Exercise prompt
Wherever the line with "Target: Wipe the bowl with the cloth" sits in the listing below, transcribe from it up to and including the line with "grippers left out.", exactly, and leave the remaining lines out.
┌─ Recorded information
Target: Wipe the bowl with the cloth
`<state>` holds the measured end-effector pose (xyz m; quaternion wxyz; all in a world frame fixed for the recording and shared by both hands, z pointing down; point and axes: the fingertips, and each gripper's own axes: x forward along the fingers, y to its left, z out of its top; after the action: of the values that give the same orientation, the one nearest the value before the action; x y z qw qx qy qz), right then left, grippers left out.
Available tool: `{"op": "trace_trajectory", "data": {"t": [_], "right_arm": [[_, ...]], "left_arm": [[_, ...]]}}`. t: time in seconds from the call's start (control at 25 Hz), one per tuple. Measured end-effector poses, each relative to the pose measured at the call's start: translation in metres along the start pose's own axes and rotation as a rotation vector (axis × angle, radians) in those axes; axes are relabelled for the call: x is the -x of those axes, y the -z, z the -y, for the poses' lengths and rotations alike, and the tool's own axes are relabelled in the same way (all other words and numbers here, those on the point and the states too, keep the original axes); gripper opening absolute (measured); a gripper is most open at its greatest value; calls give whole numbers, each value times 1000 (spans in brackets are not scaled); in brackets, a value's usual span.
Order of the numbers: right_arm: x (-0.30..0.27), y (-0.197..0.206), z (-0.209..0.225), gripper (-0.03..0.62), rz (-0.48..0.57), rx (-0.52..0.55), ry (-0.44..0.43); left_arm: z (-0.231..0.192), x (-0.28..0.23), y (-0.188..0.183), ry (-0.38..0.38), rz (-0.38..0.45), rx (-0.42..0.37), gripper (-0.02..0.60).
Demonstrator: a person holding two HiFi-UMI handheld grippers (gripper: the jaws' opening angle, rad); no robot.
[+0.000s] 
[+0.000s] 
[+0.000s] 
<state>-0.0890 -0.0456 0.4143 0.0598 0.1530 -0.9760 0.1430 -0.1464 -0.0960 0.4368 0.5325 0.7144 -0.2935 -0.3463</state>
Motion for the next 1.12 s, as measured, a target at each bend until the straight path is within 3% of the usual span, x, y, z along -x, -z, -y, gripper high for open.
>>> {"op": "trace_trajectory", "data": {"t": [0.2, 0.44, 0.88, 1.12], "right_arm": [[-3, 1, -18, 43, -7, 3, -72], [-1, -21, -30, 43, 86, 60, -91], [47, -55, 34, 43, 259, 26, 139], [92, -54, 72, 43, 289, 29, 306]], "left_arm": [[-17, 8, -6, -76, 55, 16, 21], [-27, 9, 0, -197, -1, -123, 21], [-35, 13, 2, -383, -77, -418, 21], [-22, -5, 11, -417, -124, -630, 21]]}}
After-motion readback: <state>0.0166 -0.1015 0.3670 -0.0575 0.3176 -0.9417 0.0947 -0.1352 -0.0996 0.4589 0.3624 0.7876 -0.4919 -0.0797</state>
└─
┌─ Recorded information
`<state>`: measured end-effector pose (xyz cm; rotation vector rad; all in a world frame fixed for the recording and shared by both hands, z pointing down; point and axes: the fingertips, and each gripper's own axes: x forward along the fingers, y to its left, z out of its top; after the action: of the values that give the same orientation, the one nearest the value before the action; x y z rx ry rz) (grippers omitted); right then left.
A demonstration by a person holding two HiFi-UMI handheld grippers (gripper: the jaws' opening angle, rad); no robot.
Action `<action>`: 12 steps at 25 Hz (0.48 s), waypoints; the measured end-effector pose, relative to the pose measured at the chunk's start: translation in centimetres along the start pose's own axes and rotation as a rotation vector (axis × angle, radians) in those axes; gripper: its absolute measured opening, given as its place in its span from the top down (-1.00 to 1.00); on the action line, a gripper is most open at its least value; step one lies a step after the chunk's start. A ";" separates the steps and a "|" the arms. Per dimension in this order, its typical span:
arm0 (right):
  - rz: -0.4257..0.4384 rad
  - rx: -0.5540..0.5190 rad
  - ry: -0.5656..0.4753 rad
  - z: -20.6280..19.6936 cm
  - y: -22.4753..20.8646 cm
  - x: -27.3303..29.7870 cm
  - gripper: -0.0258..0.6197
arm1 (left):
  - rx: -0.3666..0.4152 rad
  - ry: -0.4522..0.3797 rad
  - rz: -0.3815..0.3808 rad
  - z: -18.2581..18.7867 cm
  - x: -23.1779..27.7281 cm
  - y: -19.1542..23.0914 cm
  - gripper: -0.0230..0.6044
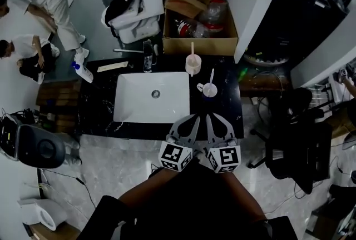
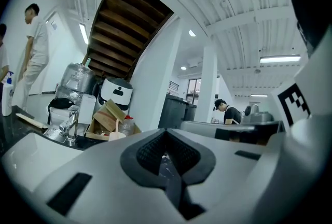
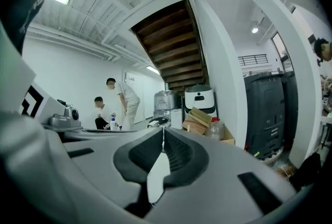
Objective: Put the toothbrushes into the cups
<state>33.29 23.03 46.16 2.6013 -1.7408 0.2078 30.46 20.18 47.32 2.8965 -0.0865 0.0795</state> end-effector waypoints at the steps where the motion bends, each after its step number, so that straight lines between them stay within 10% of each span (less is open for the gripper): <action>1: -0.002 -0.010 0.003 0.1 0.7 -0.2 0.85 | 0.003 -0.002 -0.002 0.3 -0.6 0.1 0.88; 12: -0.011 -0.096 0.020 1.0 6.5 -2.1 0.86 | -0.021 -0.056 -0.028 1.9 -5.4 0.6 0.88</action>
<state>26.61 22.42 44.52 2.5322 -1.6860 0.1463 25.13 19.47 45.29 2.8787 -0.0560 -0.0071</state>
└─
Output for this exercise
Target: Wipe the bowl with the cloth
`<state>` holds the measured end-effector pose (xyz m; quaternion wxyz; all in a world frame fixed for the recording and shared by both hands, z pointing down; point and axes: the fingertips, and each gripper's own axes: x forward along the fingers, y to its left, z out of its top; after the action: of the values that give the same orientation, the one nearest the value before the action; x y z qw qx qy qz), right then left, grippers left out.

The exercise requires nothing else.